Le ministre de l'Intérieur s'est notamment appuyé sur des statistiques des FSI pour prouver que la criminalité est en recul. Il a précisé que, selon ces statistiques, 66 % des voitures volées au Liban sont récupérées. En l'occurrence, un certain nombre des voitures récupérées avaient été volées en 2007. « Sachez donc que vos droits ne seront jamais perdus », a-t-il dit.
Parmi les voitures volées, six appartiennent à des sociétés de location, note-t-on.
M. Baroud a ajouté qu'un plan, dont il ne révélera pas les détails, est en train d'être mis sur pied pour rendre encore plus efficace la lutte contre la criminalité, tout en notant que les FSI travaillent « dans un climat contraire ». Sur le plan judiciaire, M. Baroud a estimé que les un ou deux ans que purgent les voleurs de voitures sont insuffisants, et qu'il faut renforcer la peine pour la rendre plus dissuasive.
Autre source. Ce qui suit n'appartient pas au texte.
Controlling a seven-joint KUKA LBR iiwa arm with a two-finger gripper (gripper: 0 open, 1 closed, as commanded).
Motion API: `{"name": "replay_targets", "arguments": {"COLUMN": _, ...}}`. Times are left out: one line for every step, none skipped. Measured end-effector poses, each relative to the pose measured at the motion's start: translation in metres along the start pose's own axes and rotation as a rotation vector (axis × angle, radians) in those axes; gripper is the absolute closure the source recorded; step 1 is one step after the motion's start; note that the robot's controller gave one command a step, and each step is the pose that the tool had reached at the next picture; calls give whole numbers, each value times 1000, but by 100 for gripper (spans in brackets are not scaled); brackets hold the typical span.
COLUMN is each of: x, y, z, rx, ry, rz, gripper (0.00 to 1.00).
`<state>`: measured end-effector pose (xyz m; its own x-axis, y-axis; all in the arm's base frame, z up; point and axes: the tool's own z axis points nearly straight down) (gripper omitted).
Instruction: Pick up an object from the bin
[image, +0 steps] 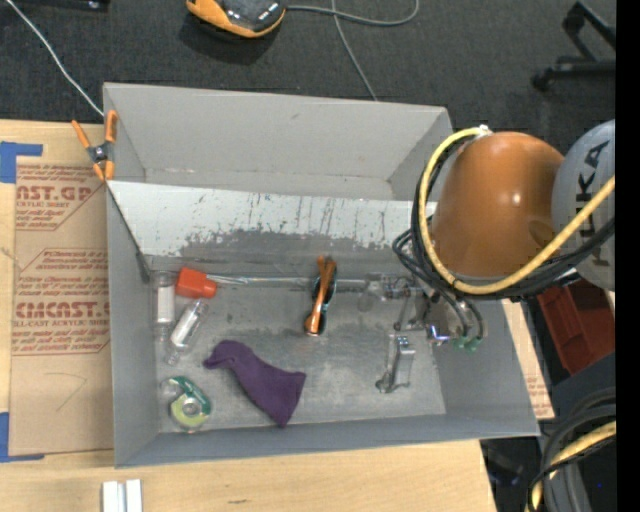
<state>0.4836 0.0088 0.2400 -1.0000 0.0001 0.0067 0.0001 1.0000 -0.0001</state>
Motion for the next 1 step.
{"name": "replay_targets", "arguments": {"x": -1, "y": 0, "z": -4, "rx": 0, "ry": -9, "rz": 0, "gripper": 0}}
Ne pas stigmatiser une région
Revenant sur l'épisode récent du rapt de deux jeunes en fin de soirée, le ministre de l'Intérieur a confirmé que les auteurs de ce crime relativement « hors du commun » étaient sous les verrous.
Sur la question délicate du lien entre ce crime et le milieu humain, voire l'appartenance communautaire, M. Baroud a affirmé que « le criminel n'appartient pas à une région ou à une communauté déterminée. Son appartenance est au crime, point à la ligne. Dans la région où se trouvent des criminels se trouvent aussi des hommes droits et honnêtes. Il n'y a pas lieu de stigmatiser une région ou une communauté ».
M. Baroud a tenu à rappeler que les enlèvements sont relativement rares au Liban, sans doute pour des raisons culturelles, et s'est engagé à poursuivre ses efforts pour éclaircir le cas de Joseph Sader, enlevé il y a quelques mois sur le boulevard de l'aéroport, et dont on reste sans nouvelles. Il a rappelé, en échange, que le cas de l'enlèvement du jeune Amine Khansa avait connu un épilogue heureux.
« Je pense que les Libanais doivent avoir davantage confiance dans leur police », a conclu M. Baroud, tout en demandant aux Libanais d'être vigilants, sachant qu'ils peuvent aider de façon significative, parfois, les enquêtes policières.